In the first meeting, on Sunday 3 July 1892, Lobos Athletic was founded. According with club's founding act, the purpose of creating a club was "To serve as an entertainment for the youth of Lobos, living in a town which life is monotonous and boring. This entertainment would be possible through football, which will be practised following the Association rules"

Lobos Athletic was the first club to host the practise of football in Buenos Aires Province, some of these footballing techniques was being taught later in the early 1900s by an Irish immigrant [Patrick (Paddy) McCarthy] who arrived in Buenos Aires in 1900 at the age of 29 to teach English and athletics at the Commerce School. Edmundo Kirk was elected as its first president, while Tomás Moore was the first captain for the club. Other persons that took part in club's foundation were Carlos Page, Patricio Kirk, Tomás Mackeon, Tomás Garraham, Santiago Mackeon, Eugenio Seery, Juan Geoghehan, José Garrahan, Lorenzo Owens, Felix Dolan, Hugo Lawlor, Eduardo Walsh, William Weir, José Joyce, Eusebio Eguino, Eduardo Slamon and Eduardo Burbridge Jr.

Those young people studied at the English High School of Buenos Aires (where legendary team Alumni was founded) and because of their contacts with other students, Lobos AC played some matches facing Once de Carlos Bowers, Ferrocarril Sud, Quilmes, St. Andrew's and English High School, all of them in 1893. That same year the team changed its original colors (blue and white) to differ from other teams that had also adopted the blue. For that reason, Lobos switched to red and black, which would be the definitive colors of the club. Likewise, Lobos AC's first field was placed in a land that the Buenos Aires Western Railway allowed them to use.

During those first years of football in Argentina, Lobos was runner-up in the 1898 and 1899 Primera División championships, following Lomas A.C., which was a very strong team by then. On July 30, 1899, Lobos was also the first Argentine football team to go on a tour outside the country, playing some friendly matches in Uruguay where the squad achieved a notable 2–0 win over CURCC (current Peñarol).

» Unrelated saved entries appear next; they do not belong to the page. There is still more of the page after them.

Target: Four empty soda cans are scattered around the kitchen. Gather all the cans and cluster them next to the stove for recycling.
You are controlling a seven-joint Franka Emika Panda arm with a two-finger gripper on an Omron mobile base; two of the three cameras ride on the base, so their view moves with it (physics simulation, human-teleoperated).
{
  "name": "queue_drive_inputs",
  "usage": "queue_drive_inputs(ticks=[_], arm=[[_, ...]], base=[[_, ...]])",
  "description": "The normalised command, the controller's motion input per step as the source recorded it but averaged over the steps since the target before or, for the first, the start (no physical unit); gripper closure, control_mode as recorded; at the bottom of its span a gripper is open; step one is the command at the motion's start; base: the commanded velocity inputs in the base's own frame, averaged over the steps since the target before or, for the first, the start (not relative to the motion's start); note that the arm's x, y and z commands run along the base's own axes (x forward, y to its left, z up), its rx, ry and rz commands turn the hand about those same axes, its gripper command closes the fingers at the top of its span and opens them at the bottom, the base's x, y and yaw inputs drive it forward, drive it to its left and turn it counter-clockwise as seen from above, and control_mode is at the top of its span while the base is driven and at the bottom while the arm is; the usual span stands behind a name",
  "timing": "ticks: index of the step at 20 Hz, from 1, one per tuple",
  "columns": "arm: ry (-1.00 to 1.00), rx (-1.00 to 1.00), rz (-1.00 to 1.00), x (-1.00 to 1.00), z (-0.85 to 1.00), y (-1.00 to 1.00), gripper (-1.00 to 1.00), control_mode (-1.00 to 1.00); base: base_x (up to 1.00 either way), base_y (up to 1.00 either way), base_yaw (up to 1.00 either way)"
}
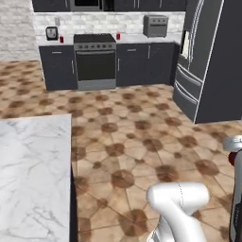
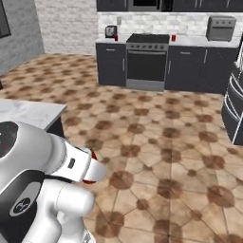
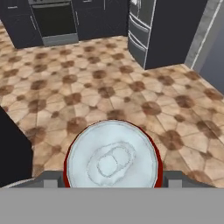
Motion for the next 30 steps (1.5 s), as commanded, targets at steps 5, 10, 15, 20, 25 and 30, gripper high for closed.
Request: queue_drive_inputs(ticks=[5,10,15,20,25,30], arm=[[0.00,0.00,0.00,0.00,0.00,0.00,1.00,1.00],[0.00,0.00,0.00,0.00,0.00,0.00,1.00,1.00],[0.00,0.00,0.00,0.00,0.00,0.00,1.00,1.00],[0.00,0.00,0.00,0.00,0.00,0.00,1.00,1.00],[0.00,0.00,0.00,0.00,0.00,0.00,1.00,1.00],[0.00,0.00,0.00,0.00,0.00,0.00,1.00,1.00]], base=[[0.87,-0.25,0.00],[0.85,-0.14,0.01],[0.85,-0.20,0.01],[0.88,-0.25,0.01],[0.87,-0.21,0.02],[0.86,-0.15,0.05]])
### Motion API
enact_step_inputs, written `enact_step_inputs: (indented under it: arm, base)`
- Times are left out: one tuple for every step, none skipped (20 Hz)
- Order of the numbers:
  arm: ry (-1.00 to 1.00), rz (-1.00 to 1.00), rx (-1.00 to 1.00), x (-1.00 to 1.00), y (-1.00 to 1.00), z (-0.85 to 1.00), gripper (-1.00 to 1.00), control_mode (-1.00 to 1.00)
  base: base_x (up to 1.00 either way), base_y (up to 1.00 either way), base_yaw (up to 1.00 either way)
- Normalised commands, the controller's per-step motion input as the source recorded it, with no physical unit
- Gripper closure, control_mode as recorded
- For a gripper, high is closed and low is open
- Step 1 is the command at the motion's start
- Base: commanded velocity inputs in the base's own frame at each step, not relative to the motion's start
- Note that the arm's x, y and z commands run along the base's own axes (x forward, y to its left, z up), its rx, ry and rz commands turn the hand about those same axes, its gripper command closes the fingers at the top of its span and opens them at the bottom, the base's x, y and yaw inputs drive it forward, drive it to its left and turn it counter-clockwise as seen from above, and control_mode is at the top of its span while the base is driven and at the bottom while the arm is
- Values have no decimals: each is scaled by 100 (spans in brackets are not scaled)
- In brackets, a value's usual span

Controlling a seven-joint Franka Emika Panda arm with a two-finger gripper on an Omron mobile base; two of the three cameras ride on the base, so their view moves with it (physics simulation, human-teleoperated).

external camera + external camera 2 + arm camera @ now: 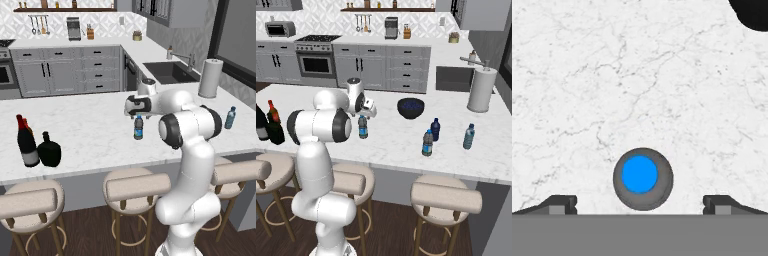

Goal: Move the plastic bottles in the middle to the plastics group, and the glass bottles in the middle to the glass group.

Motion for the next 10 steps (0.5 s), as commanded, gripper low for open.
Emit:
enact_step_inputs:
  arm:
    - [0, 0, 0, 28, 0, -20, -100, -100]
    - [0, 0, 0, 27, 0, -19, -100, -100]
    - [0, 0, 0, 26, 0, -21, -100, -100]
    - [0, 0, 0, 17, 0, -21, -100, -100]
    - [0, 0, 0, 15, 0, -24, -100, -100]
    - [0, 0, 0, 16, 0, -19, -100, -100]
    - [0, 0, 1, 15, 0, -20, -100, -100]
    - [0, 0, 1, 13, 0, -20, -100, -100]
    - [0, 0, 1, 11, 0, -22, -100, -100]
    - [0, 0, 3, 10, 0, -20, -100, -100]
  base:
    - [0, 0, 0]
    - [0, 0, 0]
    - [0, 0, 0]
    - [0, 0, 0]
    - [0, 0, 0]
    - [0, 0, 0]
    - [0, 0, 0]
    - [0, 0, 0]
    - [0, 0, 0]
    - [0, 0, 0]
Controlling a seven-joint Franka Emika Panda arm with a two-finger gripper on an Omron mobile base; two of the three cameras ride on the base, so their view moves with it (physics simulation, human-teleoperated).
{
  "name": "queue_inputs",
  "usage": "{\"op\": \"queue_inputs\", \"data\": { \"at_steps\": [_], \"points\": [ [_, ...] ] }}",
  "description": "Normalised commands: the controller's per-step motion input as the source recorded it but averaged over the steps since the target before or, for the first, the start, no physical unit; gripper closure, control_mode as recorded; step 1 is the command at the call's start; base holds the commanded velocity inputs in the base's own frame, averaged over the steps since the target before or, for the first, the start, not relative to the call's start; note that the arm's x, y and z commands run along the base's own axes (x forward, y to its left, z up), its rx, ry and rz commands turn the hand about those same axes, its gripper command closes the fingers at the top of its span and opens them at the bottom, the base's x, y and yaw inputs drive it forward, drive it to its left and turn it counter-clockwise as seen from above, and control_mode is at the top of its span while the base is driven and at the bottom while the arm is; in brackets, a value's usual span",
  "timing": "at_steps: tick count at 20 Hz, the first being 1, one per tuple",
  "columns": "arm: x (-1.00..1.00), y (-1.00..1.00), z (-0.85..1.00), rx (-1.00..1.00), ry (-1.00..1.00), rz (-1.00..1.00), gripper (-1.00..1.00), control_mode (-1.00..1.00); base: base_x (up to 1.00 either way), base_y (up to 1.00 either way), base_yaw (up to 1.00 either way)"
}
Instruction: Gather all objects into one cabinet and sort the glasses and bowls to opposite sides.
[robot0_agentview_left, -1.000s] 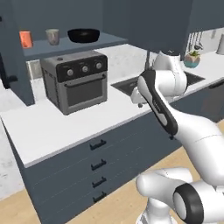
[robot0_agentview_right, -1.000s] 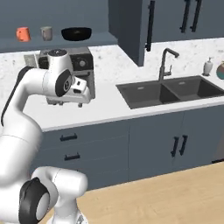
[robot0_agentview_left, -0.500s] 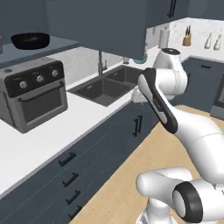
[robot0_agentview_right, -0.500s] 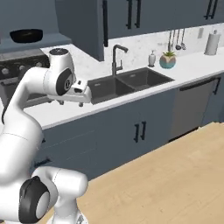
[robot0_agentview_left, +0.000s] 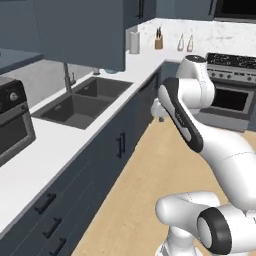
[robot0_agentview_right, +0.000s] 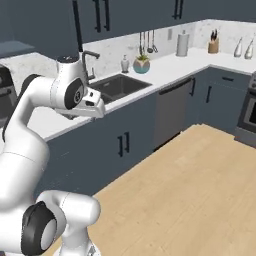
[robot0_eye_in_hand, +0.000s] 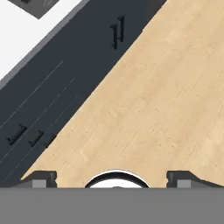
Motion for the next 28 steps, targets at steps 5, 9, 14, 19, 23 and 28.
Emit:
{"op": "queue_inputs", "data": {
  "at_steps": [5, 9, 14, 19, 23, 28],
  "points": [
    [0.0, 0.0, 0.0, 0.0, 0.0, 0.0, -1.0, 1.0, -0.27, -0.35, -0.38],
    [0.0, 0.0, 0.0, 0.0, 0.0, 0.0, -1.0, 1.0, -0.29, -0.45, -0.36],
    [0.0, 0.0, 0.0, 0.0, 0.0, 0.0, -1.0, 1.0, -0.31, -0.57, -0.33],
    [0.0, 0.0, 0.0, 0.0, 0.0, 0.0, -1.0, 1.0, -0.36, -0.64, -0.29],
    [0.0, 0.0, 0.0, 0.0, 0.0, 0.0, -1.0, 1.0, -0.35, -0.68, -0.24],
    [0.0, 0.0, 0.0, 0.0, 0.0, 0.0, -1.0, 1.0, -0.06, -0.65, -0.2]
  ]
}}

That same year the Argentine Football Association ruled that its clubs should be their fields located no more than 30 km from the city of Buenos Aires, which caused Lobos AC disaffiliated from the union.

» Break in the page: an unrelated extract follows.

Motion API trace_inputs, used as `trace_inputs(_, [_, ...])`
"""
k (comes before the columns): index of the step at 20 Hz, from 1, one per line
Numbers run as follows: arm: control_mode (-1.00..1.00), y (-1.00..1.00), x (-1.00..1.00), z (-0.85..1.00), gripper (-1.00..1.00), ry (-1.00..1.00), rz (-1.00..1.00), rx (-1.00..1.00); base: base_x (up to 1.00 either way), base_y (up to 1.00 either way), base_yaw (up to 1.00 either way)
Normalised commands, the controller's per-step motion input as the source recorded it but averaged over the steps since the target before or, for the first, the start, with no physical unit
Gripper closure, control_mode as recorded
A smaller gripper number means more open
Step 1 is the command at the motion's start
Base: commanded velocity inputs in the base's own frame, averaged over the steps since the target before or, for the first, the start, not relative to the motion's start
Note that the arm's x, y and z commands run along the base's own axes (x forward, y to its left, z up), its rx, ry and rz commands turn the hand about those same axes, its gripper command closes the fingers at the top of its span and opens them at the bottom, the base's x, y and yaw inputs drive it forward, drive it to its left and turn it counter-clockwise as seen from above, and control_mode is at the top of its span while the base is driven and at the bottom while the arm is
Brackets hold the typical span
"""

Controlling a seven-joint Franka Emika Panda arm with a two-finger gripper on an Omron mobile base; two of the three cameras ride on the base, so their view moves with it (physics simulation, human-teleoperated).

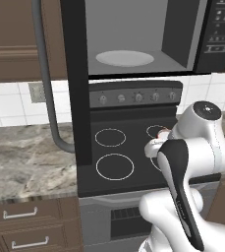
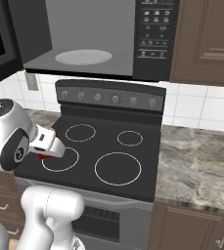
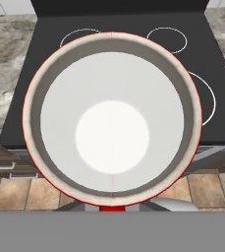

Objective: Pick the mug from the counter and place it inside the microwave. Then close the microwave.

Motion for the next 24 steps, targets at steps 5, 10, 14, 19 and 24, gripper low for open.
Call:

In 1902, three Lobos AC footballers were called up for the Argentina national team to play the first international against Uruguay: Walter Buchanan, Carlos Buchanan, and Juan Moore took part of the team that defeated the Uruguayan side 6–0 in the historic match between both teams, that would be later known as "Rioplatense derby", one of the most important of South American football.

Some of the most notable Lobos footballers then continued their careers in legendary team Alumni, the most winning club of Argentina until its dissolution in 1913. Those players were Moore, the Buchanan brothers, Juan Mc Kechnie, and brothers Herbert and William Jordan.